Performance Characteristics

Sync Performance

  • First sync: Limited by network bandwidth

  • Subsequent syncs: Fast (skip existing packages via SHA256 check)

  • Filter overhead: Minimal (in-memory regex matching)

Storage Efficiency

  • Typical deduplication: 60-80% across RHEL variants

  • Snapshot overhead: Near-zero (metadata only)

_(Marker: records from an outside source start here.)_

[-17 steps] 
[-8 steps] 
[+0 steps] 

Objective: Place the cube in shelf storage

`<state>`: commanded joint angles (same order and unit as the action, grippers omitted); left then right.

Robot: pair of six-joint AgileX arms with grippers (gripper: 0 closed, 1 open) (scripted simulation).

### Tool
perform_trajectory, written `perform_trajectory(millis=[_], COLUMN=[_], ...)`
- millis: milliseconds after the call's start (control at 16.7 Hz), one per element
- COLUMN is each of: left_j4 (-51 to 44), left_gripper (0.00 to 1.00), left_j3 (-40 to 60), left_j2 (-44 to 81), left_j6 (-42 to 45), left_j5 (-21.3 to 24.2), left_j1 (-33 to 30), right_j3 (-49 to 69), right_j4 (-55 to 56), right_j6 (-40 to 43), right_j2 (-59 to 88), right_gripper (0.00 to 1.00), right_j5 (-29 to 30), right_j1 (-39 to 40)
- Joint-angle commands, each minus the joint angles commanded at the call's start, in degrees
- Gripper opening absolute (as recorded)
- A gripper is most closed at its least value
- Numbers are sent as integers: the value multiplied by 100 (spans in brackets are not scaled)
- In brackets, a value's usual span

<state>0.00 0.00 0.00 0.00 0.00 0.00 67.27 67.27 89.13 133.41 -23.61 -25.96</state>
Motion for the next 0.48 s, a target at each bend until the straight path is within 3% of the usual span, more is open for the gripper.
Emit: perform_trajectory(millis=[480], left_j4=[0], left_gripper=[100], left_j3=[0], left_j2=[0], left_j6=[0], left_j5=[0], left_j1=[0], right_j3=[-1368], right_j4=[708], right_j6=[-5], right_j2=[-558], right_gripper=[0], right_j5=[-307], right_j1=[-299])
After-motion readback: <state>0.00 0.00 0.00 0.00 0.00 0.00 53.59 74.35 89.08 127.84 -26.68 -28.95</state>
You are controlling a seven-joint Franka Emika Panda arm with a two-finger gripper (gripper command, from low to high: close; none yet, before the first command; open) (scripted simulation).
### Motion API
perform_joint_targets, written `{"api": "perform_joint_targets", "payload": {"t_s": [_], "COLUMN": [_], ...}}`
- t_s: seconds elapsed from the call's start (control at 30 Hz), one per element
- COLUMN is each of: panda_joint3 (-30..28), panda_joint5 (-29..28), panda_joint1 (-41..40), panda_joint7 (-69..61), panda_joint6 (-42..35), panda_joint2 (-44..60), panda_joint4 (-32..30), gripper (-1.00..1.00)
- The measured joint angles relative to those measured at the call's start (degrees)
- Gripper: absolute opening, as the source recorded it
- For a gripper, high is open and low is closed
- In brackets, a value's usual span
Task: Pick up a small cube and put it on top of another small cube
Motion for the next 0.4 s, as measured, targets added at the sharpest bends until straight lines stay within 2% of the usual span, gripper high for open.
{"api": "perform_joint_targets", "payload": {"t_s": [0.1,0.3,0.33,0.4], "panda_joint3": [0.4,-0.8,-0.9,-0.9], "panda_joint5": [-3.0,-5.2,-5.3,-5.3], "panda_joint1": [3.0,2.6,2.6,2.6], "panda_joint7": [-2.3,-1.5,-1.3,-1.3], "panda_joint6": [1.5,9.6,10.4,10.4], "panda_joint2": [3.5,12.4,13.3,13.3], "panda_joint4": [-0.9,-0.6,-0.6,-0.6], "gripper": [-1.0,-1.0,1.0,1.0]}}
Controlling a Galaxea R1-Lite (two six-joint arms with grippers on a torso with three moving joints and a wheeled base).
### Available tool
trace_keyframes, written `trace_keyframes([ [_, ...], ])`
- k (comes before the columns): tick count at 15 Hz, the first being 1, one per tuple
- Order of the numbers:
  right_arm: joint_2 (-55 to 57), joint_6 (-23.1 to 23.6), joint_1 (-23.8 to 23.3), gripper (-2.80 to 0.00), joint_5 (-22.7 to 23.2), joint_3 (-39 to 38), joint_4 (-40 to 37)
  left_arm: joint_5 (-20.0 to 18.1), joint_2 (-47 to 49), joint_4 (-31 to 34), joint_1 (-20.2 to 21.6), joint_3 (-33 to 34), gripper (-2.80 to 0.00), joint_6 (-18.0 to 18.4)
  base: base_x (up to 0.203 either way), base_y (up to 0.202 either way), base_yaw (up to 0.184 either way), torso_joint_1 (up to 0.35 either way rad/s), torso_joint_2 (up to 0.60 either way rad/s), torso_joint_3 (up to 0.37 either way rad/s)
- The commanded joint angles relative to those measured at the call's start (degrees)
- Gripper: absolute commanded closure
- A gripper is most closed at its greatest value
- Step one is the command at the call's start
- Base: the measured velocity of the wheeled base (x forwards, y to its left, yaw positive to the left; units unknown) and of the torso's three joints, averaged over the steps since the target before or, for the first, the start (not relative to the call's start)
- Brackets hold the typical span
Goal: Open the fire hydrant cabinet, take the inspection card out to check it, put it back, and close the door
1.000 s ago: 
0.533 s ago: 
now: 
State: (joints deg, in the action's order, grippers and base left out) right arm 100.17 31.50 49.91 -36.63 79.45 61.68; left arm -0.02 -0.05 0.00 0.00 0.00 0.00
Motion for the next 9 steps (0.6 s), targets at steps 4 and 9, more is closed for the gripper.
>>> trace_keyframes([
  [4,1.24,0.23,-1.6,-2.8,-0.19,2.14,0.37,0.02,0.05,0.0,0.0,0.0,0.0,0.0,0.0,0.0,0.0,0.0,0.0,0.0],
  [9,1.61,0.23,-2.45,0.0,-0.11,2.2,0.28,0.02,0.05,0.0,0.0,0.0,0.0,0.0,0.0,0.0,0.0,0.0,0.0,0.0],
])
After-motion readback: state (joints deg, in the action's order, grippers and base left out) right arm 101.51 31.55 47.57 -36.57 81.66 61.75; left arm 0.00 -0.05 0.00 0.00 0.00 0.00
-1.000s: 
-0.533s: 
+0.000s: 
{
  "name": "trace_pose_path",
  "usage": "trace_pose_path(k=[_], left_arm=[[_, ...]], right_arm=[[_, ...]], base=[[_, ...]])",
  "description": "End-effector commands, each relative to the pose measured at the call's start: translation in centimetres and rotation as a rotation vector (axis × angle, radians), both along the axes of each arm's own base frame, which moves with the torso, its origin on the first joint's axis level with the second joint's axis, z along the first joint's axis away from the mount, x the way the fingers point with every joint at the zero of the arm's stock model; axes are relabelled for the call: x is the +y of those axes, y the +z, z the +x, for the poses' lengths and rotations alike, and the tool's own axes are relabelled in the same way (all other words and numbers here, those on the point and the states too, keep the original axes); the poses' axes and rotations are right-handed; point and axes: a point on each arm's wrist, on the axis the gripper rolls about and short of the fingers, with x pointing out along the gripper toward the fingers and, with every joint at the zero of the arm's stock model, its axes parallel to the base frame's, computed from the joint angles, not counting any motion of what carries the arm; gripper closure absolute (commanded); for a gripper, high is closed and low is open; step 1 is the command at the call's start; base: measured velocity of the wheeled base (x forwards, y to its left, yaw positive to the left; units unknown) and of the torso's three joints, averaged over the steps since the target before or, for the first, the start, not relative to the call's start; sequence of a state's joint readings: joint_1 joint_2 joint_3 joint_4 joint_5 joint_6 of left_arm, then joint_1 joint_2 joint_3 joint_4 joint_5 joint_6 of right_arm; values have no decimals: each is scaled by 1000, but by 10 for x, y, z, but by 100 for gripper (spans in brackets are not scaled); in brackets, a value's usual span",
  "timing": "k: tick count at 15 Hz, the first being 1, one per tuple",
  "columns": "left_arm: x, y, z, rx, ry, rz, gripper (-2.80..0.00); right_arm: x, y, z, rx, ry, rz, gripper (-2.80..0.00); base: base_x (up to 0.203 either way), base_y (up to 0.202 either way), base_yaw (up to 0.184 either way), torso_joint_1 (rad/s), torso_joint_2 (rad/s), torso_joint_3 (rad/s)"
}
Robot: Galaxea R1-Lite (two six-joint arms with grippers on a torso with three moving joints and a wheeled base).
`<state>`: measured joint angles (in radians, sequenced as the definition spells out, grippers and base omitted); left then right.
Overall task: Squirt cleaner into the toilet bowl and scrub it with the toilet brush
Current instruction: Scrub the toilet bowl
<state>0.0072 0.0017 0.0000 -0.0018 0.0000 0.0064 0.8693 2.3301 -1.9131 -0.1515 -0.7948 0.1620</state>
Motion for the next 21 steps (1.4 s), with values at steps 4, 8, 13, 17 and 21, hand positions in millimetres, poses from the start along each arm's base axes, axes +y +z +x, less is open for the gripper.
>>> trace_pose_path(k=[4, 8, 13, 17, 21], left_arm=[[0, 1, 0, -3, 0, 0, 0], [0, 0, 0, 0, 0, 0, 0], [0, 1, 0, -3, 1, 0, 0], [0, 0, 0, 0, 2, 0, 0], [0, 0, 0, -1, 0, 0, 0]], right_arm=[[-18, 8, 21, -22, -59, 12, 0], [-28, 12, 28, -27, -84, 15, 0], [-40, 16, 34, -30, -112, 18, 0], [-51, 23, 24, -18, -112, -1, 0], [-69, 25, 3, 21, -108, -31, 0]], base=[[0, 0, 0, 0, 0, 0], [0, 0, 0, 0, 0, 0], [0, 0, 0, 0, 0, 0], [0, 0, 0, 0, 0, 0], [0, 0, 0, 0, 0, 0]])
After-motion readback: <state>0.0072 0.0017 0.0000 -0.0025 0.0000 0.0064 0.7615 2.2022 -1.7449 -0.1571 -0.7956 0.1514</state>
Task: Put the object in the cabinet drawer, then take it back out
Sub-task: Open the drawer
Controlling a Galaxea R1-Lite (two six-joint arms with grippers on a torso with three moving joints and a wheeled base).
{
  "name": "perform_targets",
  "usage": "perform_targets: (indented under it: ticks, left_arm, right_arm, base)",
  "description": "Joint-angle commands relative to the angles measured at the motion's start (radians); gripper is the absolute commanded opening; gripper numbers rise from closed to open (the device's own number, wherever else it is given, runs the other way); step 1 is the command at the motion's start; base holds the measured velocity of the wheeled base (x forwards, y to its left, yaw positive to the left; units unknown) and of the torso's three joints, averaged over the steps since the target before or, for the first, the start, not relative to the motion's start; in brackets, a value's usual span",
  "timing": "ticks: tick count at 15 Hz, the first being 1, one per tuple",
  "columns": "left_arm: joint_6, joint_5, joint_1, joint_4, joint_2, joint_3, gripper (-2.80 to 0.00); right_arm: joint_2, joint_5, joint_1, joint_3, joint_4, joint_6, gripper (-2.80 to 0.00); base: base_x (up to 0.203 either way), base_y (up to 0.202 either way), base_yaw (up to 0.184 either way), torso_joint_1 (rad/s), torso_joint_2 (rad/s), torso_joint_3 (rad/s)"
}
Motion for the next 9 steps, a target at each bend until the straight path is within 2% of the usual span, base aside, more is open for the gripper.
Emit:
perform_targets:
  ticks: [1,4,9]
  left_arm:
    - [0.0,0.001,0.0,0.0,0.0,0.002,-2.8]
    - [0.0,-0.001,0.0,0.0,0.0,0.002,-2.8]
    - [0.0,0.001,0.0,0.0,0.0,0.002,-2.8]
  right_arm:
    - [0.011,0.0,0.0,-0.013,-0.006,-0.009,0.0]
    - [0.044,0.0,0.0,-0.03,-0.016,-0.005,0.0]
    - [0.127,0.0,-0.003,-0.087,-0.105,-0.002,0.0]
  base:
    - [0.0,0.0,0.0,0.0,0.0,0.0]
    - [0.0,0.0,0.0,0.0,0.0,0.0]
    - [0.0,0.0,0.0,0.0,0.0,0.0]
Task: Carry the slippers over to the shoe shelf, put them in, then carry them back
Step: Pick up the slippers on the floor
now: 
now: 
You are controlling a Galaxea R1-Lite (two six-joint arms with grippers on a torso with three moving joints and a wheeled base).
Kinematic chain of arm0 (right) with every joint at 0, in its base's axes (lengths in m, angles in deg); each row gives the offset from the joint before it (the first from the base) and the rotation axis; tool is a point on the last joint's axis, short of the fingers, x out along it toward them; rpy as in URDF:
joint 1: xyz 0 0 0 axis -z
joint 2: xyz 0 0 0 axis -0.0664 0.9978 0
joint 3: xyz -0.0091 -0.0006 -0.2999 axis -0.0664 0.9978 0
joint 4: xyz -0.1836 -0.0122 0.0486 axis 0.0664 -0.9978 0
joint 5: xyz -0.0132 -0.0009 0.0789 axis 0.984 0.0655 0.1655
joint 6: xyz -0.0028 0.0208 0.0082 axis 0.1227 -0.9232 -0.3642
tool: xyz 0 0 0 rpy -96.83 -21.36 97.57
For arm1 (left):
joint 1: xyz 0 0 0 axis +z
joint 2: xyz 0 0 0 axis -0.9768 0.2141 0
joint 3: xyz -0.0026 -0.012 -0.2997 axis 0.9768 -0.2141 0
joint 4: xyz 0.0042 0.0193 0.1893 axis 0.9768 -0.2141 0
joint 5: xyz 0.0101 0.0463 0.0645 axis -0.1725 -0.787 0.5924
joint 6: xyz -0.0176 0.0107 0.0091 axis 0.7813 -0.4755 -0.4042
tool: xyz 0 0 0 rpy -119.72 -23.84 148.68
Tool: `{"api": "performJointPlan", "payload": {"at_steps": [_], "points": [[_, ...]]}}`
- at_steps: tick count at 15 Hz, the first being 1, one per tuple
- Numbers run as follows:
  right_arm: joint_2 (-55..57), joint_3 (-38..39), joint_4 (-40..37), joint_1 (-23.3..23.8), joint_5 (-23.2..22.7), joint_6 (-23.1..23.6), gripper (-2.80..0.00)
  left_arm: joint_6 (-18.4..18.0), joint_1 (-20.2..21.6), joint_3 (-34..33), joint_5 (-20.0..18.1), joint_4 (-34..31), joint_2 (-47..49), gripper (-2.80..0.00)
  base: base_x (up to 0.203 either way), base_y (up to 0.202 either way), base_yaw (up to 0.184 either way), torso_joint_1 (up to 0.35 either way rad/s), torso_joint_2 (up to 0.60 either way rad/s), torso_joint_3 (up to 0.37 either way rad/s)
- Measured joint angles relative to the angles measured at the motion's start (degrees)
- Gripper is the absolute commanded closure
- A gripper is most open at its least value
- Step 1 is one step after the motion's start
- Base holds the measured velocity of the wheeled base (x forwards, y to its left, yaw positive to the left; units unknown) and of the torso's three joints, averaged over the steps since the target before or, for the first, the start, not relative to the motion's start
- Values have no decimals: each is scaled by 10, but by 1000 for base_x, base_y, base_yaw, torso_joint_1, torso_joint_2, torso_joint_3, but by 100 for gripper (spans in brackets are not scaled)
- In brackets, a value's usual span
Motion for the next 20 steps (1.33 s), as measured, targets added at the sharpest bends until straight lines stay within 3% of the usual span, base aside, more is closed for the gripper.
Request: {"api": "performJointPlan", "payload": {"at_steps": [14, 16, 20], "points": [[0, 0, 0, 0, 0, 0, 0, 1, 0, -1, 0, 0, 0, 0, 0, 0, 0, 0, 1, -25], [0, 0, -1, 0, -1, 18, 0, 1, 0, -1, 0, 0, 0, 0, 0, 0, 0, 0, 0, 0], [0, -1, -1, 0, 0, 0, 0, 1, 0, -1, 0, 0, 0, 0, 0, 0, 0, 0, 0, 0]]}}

  • Publishing overhead: Zero (hardlinks)

Database Performance

  • SQLite: Good for <100K packages

  • PostgreSQL: Excellent for millions of packages

  • Indexes on: sha256, (name, arch), repo_id

Extensibility Points

Adding Repository Types

  1. Implement SyncPlugin interface

  2. Implement PublisherPlugin interface

  3. Register plugin in plugin registry

  4. Add configuration validation

Example: APT plugin (future)

Adding Filter Types

  1. Add to FilterConfig in config.py

  2. Implement filter logic in plugin

  3. Add tests

Adding Output Formats

  1. Add format option to CLI command

  2. Implement formatter (JSON, CSV, etc.)

  3. Update command output logic

Security Considerations

  1. Certificate validation: Always verify SSL certificates

  2. Checksum verification: All packages verified via SHA256

  3. Database injection: SQLAlchemy prevents SQL injection

  4. Path traversal: All paths validated and normalized

  5. Permissions: Follow principle of least privilege

Future Enhancements

  1. Parallel downloads: Download multiple packages concurrently

  2. Delta syncs: Only download package deltas

  3. Signature verification: GPG signature checking

  4. Compression: Compress pool storage

  5. Web UI: Read-only web interface

  6. REST API: HTTP API for automation